For a startup pursuing enterprise deals, the compliance question is not whether you have a scanner. It is whether your testing infrastructure can demonstrate that your application behaves correctly under real conditions. SOC 2 Type II requires evidence of continuous monitoring. HIPAA requires evidence that access controls work as designed. These requirements cannot be satisfied by showing an auditor a SAST scan report. They require functional test evidence.
The teams that move through enterprise security reviews fastest are not the ones with the most sophisticated scanners. They are the ones who can produce test evidence showing that their authorization logic, data handling, and user workflow controls work correctly across every release.
SAST and DAST get you into the conversation. Behavioral testing is what closes the deal.
Frequently Asked Questions
SAST (Static Application Security Testing) analyzes source code without running the application, catching code-level vulnerabilities at commit time. DAST (Dynamic Application Security Testing) sends live requests to a running application, catching runtime and configuration issues that only appear when the application is deployed. SAST is faster and runs earlier in the pipeline; DAST is slower but catches a different class of vulnerability that static analysis cannot see.
Most teams need both. SAST runs on every commit and catches code-level issues early. DAST runs against a deployed environment and catches runtime vulnerabilities. For startups pursuing enterprise deals, you also need a third layer of behavioral testing to validate business logic and access controls - the class of issues that neither SAST nor DAST can find.
SAST misses runtime configuration issues (missing headers, TLS problems), business logic flaws, and any vulnerability that depends on how the application behaves under real traffic. It also generates false positive rates of 20-40%, which creates developer overhead and alert fatigue over time.
DAST misses code-level vulnerabilities that require source context, business logic flaws in multi-step workflows, and authorization bugs that only appear after a specific sequence of actions.
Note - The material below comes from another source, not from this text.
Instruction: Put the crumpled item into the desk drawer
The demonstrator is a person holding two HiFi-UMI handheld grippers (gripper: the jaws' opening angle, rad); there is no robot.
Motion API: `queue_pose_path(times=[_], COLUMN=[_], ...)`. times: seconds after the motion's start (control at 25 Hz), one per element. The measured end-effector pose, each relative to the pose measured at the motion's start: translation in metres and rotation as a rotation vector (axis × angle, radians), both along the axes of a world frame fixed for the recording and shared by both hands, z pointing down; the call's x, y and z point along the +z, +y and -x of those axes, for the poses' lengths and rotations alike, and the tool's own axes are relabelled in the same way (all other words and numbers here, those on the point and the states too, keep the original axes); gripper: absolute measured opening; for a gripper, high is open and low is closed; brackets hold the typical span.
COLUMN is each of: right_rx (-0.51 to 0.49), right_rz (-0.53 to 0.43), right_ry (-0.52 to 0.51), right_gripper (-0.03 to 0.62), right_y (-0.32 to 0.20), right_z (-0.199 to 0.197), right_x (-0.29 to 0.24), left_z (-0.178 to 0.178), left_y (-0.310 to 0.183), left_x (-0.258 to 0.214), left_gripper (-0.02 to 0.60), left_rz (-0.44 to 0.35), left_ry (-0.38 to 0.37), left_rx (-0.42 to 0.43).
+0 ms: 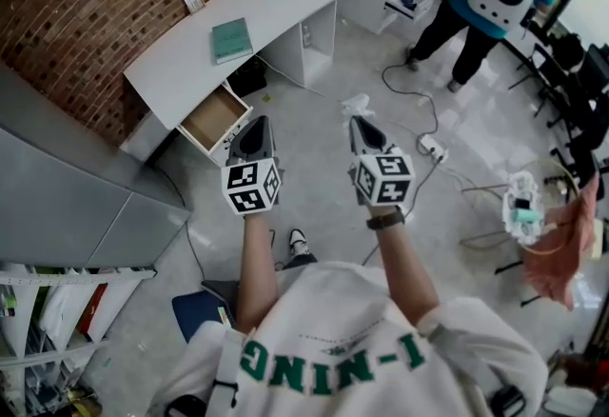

It also struggles with coverage on modern SPA and API-first architectures where automated crawling is unreliable.
SAST belongs in the PR stage, running on every commit before deployment. Configure it to scan changed files on PR branches for speed, and run full scans on main merges. Common tools include Semgrep, Bandit (Python), and CodeQL (JavaScript/TypeScript).
For SAST: Semgrep (fast, free tier, customizable), Bandit (Python), CodeQL (JavaScript/TypeScript). For DAST: OWASP ZAP (open-source, CI-friendly), BrightSec (better SPA support), Invicti (enterprise compliance reporting). For behavioral and business logic testing: Autonoma (https://getautonoma.com) generates tests automatically from your codebase.
SAST scans source code without running the application (white-box testing). DAST sends requests to a running application without seeing the source code (black-box testing). IAST combines both by installing an agent inside the running application that monitors code execution in real time (gray-box testing). SAST is fastest and runs earliest in CI. DAST catches runtime issues SAST cannot see. IAST reduces false positives by correlating runtime behavior with source code, but requires instrumenting your application and only supports specific language runtimes.
SAST and DAST are necessary but not sufficient for most compliance frameworks. SOC 2 Type II requires evidence of continuous monitoring and access control validation. HIPAA requires evidence that PHI access controls work as designed. PCI DSS requires evidence that payment flows cannot be manipulated. These requirements demand functional test evidence showing that business logic and authorization controls work correctly under real user conditions.